■ Task goal:
Copy out each line in the material below that has the word "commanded".

*-*-*

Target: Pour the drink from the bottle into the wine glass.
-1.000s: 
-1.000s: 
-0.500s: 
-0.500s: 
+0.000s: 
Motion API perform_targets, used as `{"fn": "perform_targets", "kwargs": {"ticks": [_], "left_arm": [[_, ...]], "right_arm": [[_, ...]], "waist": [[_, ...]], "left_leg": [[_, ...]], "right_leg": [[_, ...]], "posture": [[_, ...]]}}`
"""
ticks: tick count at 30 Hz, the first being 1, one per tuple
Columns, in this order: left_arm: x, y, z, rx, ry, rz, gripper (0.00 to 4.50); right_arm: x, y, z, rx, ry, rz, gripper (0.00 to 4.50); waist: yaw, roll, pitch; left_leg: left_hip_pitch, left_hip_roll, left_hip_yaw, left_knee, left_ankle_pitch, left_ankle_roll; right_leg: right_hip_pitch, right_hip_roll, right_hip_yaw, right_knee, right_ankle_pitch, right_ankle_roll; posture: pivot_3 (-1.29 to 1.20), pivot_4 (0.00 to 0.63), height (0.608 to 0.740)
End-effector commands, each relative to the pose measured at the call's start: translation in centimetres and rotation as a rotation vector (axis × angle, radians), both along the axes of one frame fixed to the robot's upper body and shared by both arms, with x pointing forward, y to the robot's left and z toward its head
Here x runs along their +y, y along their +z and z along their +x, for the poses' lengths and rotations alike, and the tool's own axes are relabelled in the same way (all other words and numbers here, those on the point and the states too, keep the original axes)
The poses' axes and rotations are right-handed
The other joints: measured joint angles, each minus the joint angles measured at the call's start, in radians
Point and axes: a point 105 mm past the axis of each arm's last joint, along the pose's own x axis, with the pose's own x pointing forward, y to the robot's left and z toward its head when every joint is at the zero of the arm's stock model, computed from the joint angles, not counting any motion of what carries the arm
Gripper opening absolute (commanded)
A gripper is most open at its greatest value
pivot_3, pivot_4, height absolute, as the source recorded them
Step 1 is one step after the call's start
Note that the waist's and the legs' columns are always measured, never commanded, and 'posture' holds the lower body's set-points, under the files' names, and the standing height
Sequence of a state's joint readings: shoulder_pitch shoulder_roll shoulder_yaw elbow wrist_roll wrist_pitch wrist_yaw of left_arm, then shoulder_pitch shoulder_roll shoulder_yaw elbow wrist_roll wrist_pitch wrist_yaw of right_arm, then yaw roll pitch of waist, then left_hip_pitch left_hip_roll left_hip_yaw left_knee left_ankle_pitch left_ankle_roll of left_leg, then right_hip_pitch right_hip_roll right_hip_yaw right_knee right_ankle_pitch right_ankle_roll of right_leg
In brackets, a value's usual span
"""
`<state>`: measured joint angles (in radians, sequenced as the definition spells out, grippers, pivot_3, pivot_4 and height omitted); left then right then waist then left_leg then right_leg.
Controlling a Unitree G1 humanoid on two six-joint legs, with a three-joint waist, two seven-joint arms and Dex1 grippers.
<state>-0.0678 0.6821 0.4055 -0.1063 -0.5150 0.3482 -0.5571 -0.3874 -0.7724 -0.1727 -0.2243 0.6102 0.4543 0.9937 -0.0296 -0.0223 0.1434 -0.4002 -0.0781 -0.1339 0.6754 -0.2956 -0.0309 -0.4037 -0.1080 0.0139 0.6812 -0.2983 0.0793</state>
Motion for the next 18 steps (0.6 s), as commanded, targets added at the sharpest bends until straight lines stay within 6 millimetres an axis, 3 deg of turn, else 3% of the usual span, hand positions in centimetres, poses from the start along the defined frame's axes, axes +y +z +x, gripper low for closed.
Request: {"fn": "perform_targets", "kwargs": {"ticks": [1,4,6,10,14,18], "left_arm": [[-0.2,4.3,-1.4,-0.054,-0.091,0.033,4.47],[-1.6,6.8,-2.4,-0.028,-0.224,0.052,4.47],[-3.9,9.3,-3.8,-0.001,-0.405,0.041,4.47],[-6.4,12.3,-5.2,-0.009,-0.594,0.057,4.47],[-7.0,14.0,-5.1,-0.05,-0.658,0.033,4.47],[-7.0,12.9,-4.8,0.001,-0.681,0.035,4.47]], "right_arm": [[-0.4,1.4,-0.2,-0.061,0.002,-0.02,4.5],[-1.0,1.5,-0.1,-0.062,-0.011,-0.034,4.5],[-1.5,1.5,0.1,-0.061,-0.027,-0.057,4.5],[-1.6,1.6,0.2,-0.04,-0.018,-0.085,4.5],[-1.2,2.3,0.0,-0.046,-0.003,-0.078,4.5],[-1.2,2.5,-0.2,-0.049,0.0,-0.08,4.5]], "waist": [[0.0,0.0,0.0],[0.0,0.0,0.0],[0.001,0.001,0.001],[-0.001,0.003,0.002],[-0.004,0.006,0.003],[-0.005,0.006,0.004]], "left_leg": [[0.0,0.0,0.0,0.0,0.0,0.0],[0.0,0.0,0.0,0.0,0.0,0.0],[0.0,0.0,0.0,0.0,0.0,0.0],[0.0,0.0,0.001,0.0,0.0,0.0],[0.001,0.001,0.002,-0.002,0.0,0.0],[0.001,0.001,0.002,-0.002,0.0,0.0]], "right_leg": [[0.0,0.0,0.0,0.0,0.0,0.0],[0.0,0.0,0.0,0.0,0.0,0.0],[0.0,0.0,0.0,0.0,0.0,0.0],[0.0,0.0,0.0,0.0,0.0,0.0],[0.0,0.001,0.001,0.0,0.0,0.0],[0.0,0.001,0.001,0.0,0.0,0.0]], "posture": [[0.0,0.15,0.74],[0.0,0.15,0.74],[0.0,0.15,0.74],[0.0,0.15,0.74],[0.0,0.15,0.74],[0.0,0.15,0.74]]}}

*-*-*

■ Written reply:
Gripper opening absolute (commanded)
Note that the waist's and the legs' columns are always measured, never commanded, and 'posture' holds the lower body's set-points, under the files' names, and the standing height
Motion for the next 18 steps (0.6 s), as commanded, targets added at the sharpest bends until straight lines stay within 6 millimetres an axis, 3 deg of turn, else 3% of the usual span, hand positions in centimetres, poses from the start along the defined frame's axes, axes +y +z +x, gripper low for closed.

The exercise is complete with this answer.